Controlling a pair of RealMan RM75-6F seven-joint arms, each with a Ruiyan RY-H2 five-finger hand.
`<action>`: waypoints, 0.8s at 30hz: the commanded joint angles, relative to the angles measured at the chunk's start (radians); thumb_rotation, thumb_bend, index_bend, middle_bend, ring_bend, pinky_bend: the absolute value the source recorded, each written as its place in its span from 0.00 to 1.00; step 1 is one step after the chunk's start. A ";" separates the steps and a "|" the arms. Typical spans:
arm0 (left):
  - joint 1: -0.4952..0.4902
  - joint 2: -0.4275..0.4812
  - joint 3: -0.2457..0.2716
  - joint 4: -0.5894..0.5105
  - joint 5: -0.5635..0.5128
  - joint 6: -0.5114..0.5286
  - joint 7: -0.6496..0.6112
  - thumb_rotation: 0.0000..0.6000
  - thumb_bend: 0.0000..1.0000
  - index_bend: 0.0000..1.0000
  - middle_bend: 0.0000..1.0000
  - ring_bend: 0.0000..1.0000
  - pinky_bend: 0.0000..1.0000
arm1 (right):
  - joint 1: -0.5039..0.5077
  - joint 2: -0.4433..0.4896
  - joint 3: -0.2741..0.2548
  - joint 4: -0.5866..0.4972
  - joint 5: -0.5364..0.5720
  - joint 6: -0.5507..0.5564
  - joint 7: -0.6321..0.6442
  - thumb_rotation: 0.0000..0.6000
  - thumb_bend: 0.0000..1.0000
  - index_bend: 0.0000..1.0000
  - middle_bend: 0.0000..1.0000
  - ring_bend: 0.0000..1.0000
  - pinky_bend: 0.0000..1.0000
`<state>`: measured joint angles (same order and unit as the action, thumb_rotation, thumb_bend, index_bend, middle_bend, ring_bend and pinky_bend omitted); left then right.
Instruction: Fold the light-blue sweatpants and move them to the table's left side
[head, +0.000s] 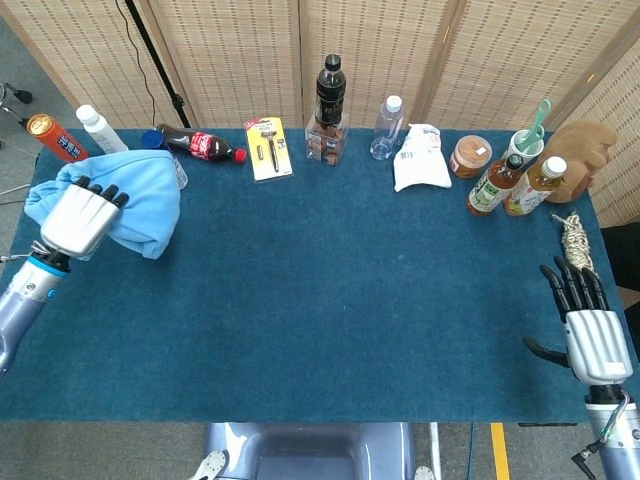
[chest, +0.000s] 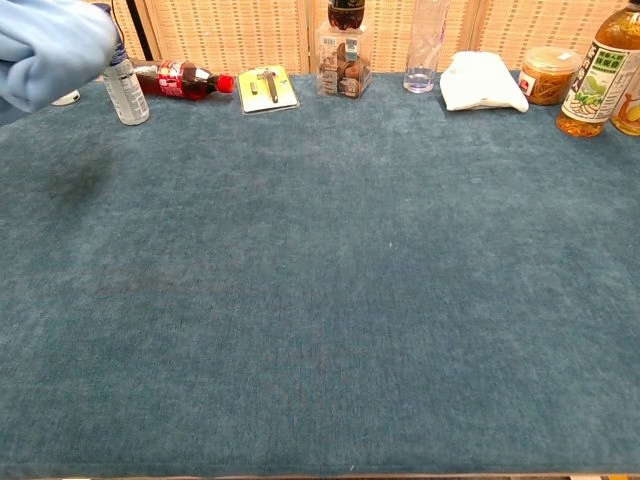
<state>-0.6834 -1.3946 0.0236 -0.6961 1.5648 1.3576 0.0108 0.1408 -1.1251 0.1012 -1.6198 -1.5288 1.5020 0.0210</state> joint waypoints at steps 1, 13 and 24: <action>0.057 -0.071 0.012 0.203 -0.030 -0.077 -0.105 1.00 0.72 0.88 0.77 0.78 0.87 | 0.004 -0.006 -0.006 0.000 -0.001 -0.013 -0.010 1.00 0.00 0.00 0.00 0.00 0.00; 0.037 -0.251 0.009 0.408 -0.023 -0.181 -0.194 1.00 0.66 0.82 0.70 0.66 0.85 | 0.008 -0.015 -0.004 0.011 0.016 -0.029 -0.019 1.00 0.00 0.00 0.00 0.00 0.00; 0.057 -0.229 -0.028 0.292 -0.056 -0.206 -0.293 0.40 0.19 0.00 0.00 0.00 0.13 | 0.002 -0.004 0.003 0.000 0.024 -0.020 -0.003 1.00 0.00 0.00 0.00 0.00 0.00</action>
<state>-0.6338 -1.6460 0.0029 -0.3587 1.5153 1.1541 -0.2557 0.1433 -1.1294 0.1041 -1.6189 -1.5054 1.4815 0.0178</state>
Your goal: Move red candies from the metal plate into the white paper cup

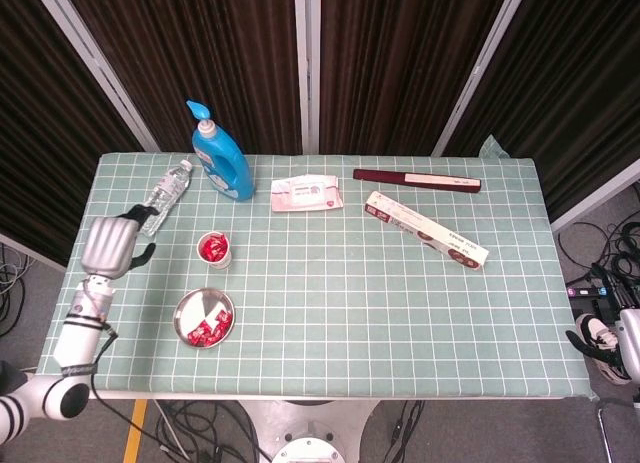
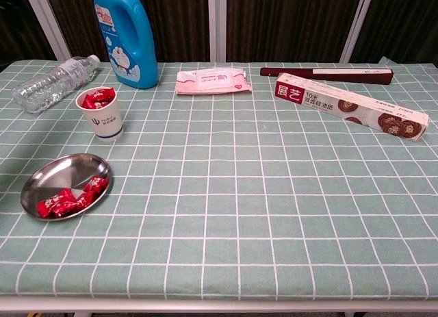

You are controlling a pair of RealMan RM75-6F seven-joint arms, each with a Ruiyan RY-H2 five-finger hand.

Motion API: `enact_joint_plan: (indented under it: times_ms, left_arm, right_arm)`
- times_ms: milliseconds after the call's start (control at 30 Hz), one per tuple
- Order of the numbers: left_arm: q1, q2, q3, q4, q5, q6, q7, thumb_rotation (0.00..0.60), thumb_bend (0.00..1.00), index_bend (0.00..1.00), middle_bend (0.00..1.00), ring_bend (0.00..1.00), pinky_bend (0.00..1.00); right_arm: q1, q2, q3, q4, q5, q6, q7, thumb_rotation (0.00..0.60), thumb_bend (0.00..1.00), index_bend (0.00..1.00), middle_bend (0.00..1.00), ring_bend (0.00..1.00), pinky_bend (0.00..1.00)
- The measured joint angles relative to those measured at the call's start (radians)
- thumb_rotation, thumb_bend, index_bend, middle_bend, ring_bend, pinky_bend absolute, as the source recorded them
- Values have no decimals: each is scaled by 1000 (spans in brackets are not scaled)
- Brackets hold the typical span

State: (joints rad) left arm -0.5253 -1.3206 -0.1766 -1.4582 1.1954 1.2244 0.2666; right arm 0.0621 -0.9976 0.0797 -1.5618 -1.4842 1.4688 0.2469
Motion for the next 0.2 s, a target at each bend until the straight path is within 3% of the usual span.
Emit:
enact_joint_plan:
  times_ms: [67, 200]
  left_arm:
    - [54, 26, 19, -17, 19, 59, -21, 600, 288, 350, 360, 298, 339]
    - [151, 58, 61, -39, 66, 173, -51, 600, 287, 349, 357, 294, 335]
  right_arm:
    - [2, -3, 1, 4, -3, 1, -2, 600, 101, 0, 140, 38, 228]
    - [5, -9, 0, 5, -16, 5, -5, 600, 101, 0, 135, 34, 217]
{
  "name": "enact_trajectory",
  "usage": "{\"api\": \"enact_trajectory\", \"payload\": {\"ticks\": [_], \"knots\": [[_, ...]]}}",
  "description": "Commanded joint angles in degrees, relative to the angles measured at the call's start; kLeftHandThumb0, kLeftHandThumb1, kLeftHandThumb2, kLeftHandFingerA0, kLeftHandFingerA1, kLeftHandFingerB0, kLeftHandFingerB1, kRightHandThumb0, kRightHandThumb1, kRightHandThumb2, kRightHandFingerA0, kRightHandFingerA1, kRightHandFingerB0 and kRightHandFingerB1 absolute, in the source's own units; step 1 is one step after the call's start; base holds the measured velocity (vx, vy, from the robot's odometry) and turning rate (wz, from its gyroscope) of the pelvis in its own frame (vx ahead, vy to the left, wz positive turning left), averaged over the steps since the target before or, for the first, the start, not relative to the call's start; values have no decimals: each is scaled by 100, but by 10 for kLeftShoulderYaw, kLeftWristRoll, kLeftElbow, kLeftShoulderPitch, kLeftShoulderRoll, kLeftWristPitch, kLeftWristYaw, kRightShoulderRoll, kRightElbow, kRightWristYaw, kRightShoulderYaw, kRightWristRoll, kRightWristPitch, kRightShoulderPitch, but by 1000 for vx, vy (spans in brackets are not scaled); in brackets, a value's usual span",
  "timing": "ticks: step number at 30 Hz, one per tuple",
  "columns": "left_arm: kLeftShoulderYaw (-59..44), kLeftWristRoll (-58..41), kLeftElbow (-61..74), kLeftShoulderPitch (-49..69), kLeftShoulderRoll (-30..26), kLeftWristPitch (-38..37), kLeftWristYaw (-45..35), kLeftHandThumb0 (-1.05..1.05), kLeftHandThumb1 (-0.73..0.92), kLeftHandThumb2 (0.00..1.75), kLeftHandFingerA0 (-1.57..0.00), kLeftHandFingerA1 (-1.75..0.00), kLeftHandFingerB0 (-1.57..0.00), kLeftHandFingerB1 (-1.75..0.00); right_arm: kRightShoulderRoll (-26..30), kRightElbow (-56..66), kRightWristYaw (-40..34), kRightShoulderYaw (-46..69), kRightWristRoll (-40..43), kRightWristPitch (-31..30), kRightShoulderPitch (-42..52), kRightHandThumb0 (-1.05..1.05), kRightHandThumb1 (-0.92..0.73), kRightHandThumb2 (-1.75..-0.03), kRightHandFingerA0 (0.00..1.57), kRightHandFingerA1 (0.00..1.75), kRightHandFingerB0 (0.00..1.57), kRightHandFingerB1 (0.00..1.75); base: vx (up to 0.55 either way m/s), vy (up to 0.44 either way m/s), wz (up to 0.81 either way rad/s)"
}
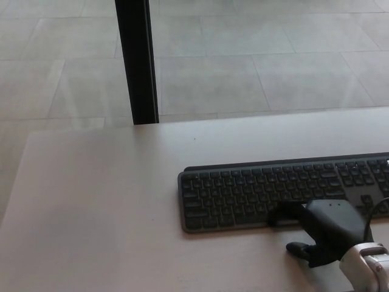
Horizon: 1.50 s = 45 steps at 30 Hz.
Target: The robot uses its right fingers to click on the space key of the black keyboard placed on the center of the white desk.
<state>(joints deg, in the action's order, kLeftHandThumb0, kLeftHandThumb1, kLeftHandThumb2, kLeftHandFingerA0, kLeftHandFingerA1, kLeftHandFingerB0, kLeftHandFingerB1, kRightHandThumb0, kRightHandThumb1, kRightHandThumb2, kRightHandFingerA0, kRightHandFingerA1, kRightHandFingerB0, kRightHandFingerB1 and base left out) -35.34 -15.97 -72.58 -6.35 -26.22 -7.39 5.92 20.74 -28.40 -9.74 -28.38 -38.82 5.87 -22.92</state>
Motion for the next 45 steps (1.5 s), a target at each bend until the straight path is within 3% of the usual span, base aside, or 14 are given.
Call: {"api": "enact_trajectory", "payload": {"ticks": [1,15,19,21,22,24,25,27,30,31,32,34,38,45], "knots": [[4,-1,-3,1,-10,-13,6,-43,58,57,-84,-80,-76,-59,8,-17,34,-11,-17,-18,20,-32,-61,-63,82,150,65,47,0,0,0],[3,-6,-8,0,-9,-13,15,-41,56,57,-87,-80,-76,-59,-8,81,159,154,167,-27,-48,-21,-57,-63,85,159,66,52,0,0,0],[2,-8,-8,3,-9,-16,11,-42,56,57,-87,-82,-77,-60,-3,146,220,215,237,-88,-76,-23,-60,-60,82,146,66,48,0,0,0],[3,-7,-8,3,-9,-14,11,-45,55,58,-90,-83,-74,-59,5,168,236,249,270,-107,-92,-33,-46,-86,97,120,60,63,0,0,0],[4,-5,-9,5,-10,-14,11,-45,55,58,-91,-85,-75,-60,12,187,243,263,277,-122,-96,-28,-61,-59,86,133,66,47,0,0,0],[6,-3,-8,6,-10,-14,12,-43,57,57,-90,-83,-76,-59,10,217,249,289,294,-162,-97,-28,-61,-60,85,131,66,46,0,0,0],[7,-3,-9,6,-11,-13,13,-44,57,57,-88,-80,-73,-58,18,218,249,306,305,-155,-99,-26,-61,-61,84,144,69,47,0,0,0],[4,-7,-10,7,-12,-12,6,-43,58,57,-88,-79,-74,-59,51,226,240,384,342,-158,-101,-30,-48,-84,91,113,58,58,0,0,0],[2,-10,-9,7,-10,-10,9,-43,58,57,-85,-77,-72,-58,68,196,238,446,381,-139,-104,-18,-61,-58,88,126,67,45,0,0,0],[1,-10,-9,8,-10,-12,7,-43,58,57,-89,-87,-73,-60,89,201,229,500,402,-160,-104,-29,-47,-86,94,111,60,62,0,0,0],[2,-9,-10,7,-10,-9,11,-44,57,57,-90,-84,-75,-59,104,200,224,533,412,-168,-101,-22,-61,-60,84,140,65,49,0,0,0],[7,-3,-9,10,-11,-13,9,-45,56,58,-91,-85,-73,-60,121,182,202,605,436,-213,-104,-18,-61,-58,85,146,63,47,0,0,0],[1,-11,-5,5,-12,-9,8,-43,57,57,-90,-84,-74,-60,163,138,159,760,482,-274,-89,-24,-59,-58,87,137,65,44,0,0,0],[10,0,-6,11,-13,-16,8,-43,59,57,-87,-84,-74,-61,221,-12,119,907,502,-195,3,-36,-60,-59,103,130,66,49,0,0,0]]}}
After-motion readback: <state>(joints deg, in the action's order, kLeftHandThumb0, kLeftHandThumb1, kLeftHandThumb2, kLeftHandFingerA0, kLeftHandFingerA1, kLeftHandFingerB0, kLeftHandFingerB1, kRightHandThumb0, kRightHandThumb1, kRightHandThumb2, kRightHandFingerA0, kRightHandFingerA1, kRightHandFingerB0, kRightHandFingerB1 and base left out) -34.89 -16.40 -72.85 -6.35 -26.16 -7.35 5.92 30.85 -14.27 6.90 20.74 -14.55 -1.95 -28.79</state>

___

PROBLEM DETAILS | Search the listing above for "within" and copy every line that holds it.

REPLY TO THE TASK |
Motion for the next 0.2 s, a target at each bend until the straight path is within 3% of the usual span.
Motion for the next 45 steps (1.5 s), a target at each bend until the straight path is within 3% of the usual span, base aside, or 14 are given.

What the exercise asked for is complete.